# Saving Private Ryan Blu-ray Announced



## Hutchinshouse (Sep 28, 2006)

Paramount Home Entertainment has announced the Blu-ray release of the war movie Saving Private Ryan, directed by Steven Spielberg and starring Tom Hanks, on May 4, just four days before V-E Day. This title will be part of Paramount's Sapphire Series; audio/video specifications and special features have not been officially listed yet.

link: http://www.blu-ray.com/news/?id=4138

Day one buy for me!


----------



## jodyguercio (Aug 16, 2007)

I forgot to post this:

http://www.blu-ray.com/news/?id=4159


----------



## LarryFlowers (Sep 22, 2006)

I do not buy movies anymore..

But for this one I shall make the exception...


----------



## Hutchinshouse (Sep 28, 2006)

DTS-HD Master Audio…… Right on! The opening scene will be incredible on blu-ray. I was lucky enough to see this movie on the Paramount lot before it was released. Talk about a sweet theater. Best I’ve seen and heard to date. I recall a Paramount employee warning all of us about the graphic nature of the opening scene. That theater was so quiet after the opening scene, everyone was so mesmerized. That opening battle made me realize it takes a special person to jump off that transport boat. The sheer terror would be more than I could personally handle.

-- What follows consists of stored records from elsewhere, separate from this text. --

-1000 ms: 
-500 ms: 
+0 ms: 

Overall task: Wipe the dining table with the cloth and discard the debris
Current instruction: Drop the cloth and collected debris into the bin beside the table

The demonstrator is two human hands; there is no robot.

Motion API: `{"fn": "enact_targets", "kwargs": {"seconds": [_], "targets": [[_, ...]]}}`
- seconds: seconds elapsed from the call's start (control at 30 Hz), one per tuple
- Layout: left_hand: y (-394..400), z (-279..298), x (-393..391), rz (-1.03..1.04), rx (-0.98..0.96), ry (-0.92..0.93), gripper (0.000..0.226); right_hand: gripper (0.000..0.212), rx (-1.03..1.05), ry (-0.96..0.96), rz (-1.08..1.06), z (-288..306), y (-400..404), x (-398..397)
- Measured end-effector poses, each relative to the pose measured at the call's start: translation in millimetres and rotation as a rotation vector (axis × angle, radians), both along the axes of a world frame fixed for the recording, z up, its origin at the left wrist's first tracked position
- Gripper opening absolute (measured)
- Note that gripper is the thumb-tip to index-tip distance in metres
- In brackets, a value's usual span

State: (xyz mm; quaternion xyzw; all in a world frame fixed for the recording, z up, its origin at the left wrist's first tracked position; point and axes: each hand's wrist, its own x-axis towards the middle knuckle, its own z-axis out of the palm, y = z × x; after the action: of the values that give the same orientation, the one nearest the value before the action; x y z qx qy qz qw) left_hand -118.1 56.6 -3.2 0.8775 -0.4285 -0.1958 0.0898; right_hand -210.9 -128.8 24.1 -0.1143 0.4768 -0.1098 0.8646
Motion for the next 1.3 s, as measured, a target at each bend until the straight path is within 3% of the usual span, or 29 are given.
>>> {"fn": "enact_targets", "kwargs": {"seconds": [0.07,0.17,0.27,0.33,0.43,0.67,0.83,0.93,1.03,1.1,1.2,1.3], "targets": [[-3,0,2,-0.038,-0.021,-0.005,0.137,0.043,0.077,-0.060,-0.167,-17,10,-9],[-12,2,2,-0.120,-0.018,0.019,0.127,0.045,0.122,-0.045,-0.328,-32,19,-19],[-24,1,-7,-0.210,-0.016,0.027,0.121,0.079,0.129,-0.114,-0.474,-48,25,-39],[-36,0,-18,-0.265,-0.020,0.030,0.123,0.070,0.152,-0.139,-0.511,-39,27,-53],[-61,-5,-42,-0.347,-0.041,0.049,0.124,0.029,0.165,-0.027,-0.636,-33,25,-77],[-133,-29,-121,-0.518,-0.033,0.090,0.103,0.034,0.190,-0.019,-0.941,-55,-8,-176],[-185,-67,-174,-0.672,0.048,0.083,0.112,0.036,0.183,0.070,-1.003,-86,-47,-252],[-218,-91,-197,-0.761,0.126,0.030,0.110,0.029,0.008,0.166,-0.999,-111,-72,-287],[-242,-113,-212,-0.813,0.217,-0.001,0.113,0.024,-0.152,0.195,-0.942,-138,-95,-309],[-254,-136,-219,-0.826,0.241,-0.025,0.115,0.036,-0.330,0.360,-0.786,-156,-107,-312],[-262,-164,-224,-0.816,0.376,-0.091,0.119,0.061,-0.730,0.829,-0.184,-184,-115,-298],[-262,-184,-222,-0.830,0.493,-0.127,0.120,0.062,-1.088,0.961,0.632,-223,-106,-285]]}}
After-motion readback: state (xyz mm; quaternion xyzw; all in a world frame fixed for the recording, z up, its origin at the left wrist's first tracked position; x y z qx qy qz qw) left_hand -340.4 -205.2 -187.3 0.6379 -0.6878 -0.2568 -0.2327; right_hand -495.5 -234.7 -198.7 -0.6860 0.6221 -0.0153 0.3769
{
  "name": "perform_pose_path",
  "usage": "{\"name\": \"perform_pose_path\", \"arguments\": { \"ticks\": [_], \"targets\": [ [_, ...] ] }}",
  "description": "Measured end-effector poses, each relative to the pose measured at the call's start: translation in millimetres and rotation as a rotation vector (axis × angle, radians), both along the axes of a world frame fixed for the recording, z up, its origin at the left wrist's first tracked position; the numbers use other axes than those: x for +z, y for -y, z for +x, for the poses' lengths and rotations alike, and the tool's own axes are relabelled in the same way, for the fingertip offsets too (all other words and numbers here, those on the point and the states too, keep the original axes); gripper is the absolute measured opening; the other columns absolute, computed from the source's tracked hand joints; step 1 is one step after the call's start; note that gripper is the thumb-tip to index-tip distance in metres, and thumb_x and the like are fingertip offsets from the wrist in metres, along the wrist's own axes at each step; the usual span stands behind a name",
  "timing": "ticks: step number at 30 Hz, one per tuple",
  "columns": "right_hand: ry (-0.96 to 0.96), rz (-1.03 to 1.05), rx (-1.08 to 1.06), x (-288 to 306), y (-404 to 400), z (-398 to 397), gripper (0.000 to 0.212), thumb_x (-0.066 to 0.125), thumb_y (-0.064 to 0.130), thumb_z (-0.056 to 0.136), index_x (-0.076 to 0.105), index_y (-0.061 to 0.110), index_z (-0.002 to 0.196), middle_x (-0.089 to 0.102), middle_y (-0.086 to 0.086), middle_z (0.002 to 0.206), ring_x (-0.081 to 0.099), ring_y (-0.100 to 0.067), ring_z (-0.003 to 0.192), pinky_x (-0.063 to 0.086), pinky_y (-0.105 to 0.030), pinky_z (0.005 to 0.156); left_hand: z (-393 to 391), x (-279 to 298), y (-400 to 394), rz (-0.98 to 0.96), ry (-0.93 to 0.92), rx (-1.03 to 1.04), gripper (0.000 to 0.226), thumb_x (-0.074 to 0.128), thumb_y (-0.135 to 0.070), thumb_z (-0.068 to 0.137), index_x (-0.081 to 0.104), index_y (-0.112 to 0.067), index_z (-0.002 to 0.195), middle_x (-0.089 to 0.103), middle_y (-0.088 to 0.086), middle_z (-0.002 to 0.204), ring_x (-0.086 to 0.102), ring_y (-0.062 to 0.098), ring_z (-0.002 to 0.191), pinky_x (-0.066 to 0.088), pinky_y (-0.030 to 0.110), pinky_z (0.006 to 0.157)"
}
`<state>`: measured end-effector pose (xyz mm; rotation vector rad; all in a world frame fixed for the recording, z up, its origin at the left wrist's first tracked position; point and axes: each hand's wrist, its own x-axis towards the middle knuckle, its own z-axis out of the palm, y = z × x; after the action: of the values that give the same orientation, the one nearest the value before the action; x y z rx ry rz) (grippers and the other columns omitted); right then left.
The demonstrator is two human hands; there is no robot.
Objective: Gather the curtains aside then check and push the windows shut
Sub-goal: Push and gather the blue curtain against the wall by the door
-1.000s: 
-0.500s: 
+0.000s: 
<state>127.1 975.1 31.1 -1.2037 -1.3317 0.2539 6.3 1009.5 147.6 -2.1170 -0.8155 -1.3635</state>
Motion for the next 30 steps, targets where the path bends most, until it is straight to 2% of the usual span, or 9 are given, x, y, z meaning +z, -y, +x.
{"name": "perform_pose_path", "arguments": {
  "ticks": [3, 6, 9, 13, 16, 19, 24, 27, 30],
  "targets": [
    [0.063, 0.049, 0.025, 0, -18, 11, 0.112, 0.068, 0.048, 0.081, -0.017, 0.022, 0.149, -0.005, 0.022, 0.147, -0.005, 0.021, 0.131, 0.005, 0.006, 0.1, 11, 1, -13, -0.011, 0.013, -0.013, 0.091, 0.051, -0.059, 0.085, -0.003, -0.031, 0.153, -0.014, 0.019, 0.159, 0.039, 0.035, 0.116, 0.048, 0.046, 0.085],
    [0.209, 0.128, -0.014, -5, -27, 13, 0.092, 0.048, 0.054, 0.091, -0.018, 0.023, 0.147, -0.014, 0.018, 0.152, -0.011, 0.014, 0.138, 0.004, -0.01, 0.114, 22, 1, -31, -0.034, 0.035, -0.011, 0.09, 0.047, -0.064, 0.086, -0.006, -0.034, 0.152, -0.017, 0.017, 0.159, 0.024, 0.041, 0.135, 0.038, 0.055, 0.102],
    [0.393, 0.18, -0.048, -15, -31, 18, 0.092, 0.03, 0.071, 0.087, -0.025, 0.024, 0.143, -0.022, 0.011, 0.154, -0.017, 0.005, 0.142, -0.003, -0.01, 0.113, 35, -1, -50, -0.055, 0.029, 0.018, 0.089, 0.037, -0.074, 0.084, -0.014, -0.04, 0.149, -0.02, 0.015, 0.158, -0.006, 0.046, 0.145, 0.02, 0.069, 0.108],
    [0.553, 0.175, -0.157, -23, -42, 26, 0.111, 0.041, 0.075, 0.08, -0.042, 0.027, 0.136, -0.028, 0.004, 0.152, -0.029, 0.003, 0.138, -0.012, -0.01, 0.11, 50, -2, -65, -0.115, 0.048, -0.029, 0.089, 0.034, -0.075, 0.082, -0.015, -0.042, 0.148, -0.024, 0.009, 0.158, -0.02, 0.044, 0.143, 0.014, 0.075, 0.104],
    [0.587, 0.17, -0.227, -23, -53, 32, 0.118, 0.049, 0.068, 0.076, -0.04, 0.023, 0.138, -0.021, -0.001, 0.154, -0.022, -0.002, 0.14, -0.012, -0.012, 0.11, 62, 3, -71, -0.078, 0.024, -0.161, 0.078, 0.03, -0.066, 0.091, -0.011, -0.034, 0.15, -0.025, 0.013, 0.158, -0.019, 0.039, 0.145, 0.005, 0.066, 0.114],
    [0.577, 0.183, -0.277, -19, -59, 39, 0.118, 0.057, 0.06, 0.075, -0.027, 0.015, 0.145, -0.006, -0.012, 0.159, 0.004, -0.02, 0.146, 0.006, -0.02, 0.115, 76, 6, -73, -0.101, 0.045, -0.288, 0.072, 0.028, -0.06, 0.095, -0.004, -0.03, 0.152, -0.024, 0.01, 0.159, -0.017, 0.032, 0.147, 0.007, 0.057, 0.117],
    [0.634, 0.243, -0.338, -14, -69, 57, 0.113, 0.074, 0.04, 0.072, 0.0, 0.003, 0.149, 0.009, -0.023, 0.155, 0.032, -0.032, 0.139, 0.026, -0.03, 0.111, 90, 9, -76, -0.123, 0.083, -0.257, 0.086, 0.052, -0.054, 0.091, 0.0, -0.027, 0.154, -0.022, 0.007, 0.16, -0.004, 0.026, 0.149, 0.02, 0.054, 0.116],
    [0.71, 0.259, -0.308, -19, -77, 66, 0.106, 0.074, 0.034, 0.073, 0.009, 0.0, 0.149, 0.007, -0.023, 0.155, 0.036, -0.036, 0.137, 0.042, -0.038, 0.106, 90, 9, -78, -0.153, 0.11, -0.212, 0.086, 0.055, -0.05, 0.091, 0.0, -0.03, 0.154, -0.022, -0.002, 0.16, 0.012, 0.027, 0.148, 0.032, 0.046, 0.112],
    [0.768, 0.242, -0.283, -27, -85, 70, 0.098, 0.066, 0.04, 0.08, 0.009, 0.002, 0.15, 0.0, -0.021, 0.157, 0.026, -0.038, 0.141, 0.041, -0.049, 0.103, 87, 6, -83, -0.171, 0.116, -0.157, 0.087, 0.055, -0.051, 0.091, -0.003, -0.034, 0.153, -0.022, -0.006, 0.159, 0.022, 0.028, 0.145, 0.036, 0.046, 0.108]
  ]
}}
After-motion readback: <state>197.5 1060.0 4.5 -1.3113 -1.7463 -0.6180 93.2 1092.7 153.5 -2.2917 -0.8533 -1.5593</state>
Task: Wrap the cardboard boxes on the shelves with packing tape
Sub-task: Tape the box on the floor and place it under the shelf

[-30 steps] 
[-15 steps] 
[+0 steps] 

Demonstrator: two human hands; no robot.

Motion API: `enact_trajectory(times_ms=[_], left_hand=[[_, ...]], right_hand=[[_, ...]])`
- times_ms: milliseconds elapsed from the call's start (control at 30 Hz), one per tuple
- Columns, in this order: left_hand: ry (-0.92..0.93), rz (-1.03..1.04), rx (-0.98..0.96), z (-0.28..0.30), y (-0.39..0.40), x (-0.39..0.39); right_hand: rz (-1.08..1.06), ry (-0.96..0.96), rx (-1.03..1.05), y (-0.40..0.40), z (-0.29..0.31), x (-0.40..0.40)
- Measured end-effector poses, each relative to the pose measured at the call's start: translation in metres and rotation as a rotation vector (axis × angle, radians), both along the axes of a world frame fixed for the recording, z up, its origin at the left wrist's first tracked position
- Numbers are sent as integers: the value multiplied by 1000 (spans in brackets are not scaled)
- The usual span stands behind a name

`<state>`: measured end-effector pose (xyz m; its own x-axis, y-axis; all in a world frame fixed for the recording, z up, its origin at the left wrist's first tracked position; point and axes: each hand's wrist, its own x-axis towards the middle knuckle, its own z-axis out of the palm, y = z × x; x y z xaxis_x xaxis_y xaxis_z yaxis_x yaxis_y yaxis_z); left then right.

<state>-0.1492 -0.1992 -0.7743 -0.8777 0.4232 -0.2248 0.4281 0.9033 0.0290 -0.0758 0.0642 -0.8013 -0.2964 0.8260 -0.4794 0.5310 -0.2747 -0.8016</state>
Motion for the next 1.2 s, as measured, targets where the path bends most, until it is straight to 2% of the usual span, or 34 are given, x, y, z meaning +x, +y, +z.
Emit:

The greatest two words in this movie: “Earn This”


----------



## Dario33 (Dec 15, 2008)

A must-buy for me as well.


----------



## BobbySteelz (May 24, 2007)

Woot! Day 1 purchase for me


----------



## redsoxfan26 (Dec 7, 2007)

Review is up at AVSforum - http://www.avsforum.com/avs-vb/showthread.php?t=1246425


----------



## Hutchinshouse (Sep 28, 2006)

Tomorrow is the big day.

:bowdown: Saving Private Ryan Blu-ray

Here's another review:

Video: 5 out of 5 stars
Audio: 5 out of 5 stars

link: http://www.blu-ray.com/movies/Saving-Private-Ryan-Blu-ray-Review/8683/


----------



## dpeters11 (May 30, 2007)

I'm glad the reviews are so positive. I was debating whether to blind buy in case it turned out like Gladiator in the Sapphire Series.


----------



## DJSix (Jan 19, 2004)

Anybody know if Paramount will be offering a $10 rebate for upgrading to Blu-Ray for this one?

Ryan


----------



## DJSix (Jan 19, 2004)

I'll answer my own question, no they didn't. But that's ok, Best Buy had a good deal on it. Looks wonderful and the DTS-HD Master Audio sounds great!

Ryan


----------